Jurnal1jambi.com,- JAMBI — Laporan Harta Kekayaan Penyelenggara Negara (LHKPN) yang dirilis Komisi Pemberantasan Korupsi (KPK) menyingkap potret menarik di tubuh Dinas Pendidikan Kota Jambi. Sejumlah kepala sekolah negeri di kota ini tercatat menyampaikan laporan kekayaannya untuk periode 2024, dengan nilai yang bervariasi, mulai dari ratusan juta hingga lebih dari satu miliar rupiah. Data ini menimbulkan perbincangan publik tentang transparansi, integritas, dan makna kejujuran di ruang birokrasi pendidikan.
Salah satu laporan yang tercatat adalah milik Alfrin Hariadi, Kepala SMP Negeri 9 Kota Jambi, dengan total harta kekayaan sebesar Rp500 juta. Kekayaan tersebut berasal dari tanah dan bangunan seluas 300 meter persegi serta dua unit kendaraan pribadi. Angka ini terbilang moderat dibanding beberapa koleganya yang mencatatkan nominal hingga miliaran rupiah.
Laporan berbeda datang dari Eva Rianti, Kepala SMP Negeri 21 Kota Jambi, yang memiliki total kekayaan mencapai Rp1,875 miliar. Dalam laporan tertanggal 20 Januari 2025 itu, asetnya meliputi beberapa bidang tanah di Jambi, Kampar, dan Bungo, serta dua kendaraan bermotor. Di atas kertas, semua tercatat sebagai “hasil sendiri” sebuah istilah administratif yang kerap luput dari pengawasan publik namun sarat makna etis: seberapa transparan proses memperoleh kekayaan itu?
Sementara itu, Erdalena, Kepala SMP Negeri 22 Kota Jambi, melaporkan total kekayaan senilai Rp1,243 miliar, dengan dominasi aset berupa tanah, bangunan, serta kendaraan pribadi seperti Toyota Rush dan Honda Scoopy. Di sisi lain, Ihsan, Kepala SMP Negeri 5 Kota Jambi, mencatat total kekayaan Rp1,339 miliar, sebagian besar dalam bentuk properti dan kendaraan pribadi. Tak kalah mencolok, Zaidawati, Kepala SMP Negeri 1 Kota Jambi, melaporkan kekayaan senilai Rp1,271 miliar, terdiri atas beberapa bidang tanah di Jambi dan Muaro Jambi serta satu unit mobil Toyota Rush tahun 2007.

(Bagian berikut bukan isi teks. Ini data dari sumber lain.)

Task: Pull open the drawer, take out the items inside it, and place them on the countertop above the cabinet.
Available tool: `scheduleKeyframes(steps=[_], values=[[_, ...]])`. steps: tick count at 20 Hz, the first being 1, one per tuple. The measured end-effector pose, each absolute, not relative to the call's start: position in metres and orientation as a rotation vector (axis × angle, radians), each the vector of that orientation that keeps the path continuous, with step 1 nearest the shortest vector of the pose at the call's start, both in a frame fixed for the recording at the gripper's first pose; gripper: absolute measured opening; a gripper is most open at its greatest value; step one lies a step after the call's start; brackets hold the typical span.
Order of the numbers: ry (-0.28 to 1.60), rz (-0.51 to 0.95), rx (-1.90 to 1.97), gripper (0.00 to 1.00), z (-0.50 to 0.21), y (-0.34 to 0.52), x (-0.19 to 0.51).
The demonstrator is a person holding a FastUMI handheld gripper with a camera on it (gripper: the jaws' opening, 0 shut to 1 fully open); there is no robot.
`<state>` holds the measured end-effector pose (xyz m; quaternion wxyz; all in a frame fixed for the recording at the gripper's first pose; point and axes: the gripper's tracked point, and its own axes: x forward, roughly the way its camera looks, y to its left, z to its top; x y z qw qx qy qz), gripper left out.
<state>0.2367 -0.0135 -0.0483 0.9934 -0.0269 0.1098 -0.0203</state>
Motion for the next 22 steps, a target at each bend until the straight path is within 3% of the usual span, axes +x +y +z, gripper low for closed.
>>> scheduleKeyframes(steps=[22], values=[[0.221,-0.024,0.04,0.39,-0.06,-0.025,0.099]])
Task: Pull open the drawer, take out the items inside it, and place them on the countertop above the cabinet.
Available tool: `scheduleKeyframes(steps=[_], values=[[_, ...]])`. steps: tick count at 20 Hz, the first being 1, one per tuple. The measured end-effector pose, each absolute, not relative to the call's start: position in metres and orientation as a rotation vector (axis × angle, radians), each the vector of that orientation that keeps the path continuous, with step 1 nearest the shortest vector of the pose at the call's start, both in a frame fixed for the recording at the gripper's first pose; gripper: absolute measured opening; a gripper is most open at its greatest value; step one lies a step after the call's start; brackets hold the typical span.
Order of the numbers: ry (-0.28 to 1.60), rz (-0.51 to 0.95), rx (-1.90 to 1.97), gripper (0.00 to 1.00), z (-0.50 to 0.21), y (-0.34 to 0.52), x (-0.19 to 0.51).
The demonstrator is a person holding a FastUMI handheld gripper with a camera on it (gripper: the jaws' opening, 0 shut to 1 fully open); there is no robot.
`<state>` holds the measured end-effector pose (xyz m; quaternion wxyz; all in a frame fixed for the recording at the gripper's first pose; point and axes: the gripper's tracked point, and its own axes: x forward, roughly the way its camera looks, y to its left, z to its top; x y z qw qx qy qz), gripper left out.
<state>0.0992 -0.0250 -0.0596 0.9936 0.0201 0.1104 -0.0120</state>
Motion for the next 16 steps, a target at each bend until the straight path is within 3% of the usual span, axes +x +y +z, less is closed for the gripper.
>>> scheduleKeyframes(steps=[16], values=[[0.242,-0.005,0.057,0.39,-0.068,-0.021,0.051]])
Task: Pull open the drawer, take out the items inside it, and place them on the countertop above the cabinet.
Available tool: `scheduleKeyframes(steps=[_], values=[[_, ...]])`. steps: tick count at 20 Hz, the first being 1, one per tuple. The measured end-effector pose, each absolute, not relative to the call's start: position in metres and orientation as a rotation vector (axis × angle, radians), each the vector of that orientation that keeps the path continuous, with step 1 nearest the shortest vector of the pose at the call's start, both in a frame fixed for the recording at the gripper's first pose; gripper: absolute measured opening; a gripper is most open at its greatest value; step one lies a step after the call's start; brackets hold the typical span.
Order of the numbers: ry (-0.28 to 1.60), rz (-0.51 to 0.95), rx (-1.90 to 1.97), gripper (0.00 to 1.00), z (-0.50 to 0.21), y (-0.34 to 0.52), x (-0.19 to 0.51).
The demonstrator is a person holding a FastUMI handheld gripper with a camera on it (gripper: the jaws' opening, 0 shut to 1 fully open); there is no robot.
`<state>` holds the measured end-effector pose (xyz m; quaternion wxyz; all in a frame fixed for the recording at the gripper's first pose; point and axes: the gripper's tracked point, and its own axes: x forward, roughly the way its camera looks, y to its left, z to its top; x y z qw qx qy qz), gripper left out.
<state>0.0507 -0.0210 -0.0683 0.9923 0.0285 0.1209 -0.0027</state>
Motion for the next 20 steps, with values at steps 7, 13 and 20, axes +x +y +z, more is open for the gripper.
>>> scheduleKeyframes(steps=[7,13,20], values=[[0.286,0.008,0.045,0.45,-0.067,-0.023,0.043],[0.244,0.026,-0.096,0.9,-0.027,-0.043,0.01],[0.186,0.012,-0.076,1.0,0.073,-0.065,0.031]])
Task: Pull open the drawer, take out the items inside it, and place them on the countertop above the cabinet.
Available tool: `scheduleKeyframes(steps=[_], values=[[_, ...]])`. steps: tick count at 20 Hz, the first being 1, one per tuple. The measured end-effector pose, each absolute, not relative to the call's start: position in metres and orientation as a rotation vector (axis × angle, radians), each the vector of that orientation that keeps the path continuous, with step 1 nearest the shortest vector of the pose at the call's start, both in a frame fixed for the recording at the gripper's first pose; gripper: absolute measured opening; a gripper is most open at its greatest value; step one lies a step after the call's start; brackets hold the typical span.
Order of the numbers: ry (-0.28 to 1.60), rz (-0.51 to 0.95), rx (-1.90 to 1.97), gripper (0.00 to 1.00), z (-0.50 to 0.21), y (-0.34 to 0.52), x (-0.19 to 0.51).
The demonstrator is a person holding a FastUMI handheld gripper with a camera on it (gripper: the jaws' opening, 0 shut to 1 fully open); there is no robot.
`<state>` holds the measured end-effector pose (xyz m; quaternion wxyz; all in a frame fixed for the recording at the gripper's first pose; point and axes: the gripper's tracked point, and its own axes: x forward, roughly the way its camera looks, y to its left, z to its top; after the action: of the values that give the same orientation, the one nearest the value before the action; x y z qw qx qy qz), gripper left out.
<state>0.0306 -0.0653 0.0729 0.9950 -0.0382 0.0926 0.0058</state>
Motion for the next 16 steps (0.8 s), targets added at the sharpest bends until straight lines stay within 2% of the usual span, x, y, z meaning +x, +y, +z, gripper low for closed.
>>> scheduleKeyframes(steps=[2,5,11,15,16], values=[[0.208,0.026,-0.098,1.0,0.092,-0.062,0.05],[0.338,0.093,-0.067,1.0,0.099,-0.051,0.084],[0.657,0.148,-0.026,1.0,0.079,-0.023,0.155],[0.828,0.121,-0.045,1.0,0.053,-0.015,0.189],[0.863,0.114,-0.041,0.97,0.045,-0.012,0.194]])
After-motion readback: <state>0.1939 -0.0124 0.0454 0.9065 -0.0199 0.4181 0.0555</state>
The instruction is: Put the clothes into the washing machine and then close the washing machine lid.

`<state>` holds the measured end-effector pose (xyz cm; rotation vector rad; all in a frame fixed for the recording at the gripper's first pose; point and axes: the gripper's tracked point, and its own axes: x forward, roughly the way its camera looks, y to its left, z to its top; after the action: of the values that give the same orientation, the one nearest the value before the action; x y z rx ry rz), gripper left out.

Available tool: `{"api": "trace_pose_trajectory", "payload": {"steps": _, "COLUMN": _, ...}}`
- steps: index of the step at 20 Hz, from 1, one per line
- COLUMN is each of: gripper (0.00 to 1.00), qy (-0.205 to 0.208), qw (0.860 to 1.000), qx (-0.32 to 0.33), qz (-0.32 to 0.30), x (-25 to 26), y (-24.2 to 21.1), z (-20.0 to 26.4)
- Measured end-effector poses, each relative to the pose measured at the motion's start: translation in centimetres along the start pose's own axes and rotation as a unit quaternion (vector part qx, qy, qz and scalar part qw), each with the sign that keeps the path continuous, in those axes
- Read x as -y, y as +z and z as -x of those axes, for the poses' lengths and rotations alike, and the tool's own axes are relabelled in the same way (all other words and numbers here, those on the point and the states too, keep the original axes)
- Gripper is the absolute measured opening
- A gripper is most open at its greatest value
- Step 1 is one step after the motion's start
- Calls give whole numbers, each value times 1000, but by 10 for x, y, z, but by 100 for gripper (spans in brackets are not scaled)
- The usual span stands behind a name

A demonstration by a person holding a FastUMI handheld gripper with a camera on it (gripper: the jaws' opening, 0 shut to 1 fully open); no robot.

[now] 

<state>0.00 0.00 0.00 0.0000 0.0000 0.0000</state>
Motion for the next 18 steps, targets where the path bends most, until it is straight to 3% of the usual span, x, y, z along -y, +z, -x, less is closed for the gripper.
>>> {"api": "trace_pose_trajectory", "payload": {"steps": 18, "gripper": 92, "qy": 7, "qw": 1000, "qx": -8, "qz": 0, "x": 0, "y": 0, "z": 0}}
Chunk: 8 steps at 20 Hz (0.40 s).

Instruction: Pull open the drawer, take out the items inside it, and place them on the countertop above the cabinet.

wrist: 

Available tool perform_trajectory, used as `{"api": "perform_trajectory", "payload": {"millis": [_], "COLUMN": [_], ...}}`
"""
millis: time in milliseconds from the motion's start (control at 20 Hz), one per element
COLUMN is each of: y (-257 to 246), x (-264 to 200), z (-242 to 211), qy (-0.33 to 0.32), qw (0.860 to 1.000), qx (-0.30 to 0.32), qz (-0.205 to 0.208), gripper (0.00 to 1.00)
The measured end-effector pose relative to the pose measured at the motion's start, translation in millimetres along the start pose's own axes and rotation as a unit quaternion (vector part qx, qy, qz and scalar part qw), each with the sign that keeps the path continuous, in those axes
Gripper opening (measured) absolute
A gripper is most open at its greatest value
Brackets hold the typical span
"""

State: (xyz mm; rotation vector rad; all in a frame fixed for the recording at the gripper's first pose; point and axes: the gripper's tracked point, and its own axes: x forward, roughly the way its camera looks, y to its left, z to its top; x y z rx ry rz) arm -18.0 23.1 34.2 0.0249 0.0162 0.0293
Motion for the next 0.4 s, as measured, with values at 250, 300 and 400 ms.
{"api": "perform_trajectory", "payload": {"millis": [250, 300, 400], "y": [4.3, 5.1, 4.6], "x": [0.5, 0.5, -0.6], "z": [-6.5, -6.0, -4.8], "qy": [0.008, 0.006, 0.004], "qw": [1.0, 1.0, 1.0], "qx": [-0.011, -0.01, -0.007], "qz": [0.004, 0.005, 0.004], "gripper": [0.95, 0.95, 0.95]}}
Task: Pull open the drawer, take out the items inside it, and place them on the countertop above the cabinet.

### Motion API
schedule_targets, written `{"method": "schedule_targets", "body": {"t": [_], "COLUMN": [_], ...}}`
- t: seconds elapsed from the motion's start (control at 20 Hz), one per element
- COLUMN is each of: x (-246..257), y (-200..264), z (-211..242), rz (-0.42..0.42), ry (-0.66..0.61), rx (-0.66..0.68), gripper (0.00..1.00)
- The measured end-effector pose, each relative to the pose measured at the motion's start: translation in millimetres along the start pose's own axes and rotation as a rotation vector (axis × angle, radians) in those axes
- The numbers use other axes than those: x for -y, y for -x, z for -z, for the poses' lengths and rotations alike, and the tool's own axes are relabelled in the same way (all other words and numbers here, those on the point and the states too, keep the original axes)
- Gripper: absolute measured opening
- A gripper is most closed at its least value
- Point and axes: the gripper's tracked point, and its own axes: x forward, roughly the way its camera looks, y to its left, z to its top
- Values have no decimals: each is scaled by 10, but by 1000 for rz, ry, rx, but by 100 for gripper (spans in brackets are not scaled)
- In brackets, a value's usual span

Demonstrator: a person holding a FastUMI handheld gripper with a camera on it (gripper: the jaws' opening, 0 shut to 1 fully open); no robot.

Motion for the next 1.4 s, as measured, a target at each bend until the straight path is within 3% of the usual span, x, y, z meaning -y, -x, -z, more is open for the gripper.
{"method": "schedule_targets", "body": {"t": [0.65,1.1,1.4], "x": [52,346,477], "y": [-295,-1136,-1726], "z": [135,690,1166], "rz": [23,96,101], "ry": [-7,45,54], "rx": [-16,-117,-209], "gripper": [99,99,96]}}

Dari data yang disampaikan, muncul dua wajah realitas birokrasi pendidikan kita: di satu sisi, mereka adalah aparatur negara yang patuh melaporkan kekayaan sesuai aturan; di sisi lain, laporan itu mengundang tanya bukan karena angka-angkanya mencurigakan, tetapi karena jarak sosial yang makin lebar antara para pejabat pendidikan dan realitas guru-guru honorer yang masih berjuang menutup kebutuhan dasar hidupnya. Transparansi seolah menjadi ritual administratif, bukan refleksi moral.
Dalam konteks etika publik, kejujuran bukan hanya soal memenuhi kewajiban administratif di hadapan KPK, tetapi juga menyangkut tanggung jawab moral terhadap masyarakat yang mempercayakan pendidikan generasi muda kepada mereka. Di titik ini, publik berhak bertanya: apakah keterbukaan ini merupakan wujud integritas, atau sekadar kewajiban formal demi citra “bersih” di atas kertas?
Lebih jauh, LHKPN seharusnya menjadi cermin bukan sekadar lembar angka. Transparansi tidak berhenti pada pelaporan, tetapi pada kesediaan pejabat publik untuk diuji secara etis dan sosial. Sebab, seperti kata filsuf, kejujuran sejati tidak butuh publikasi, tetapi pembuktian dalam perilaku sehari-hari.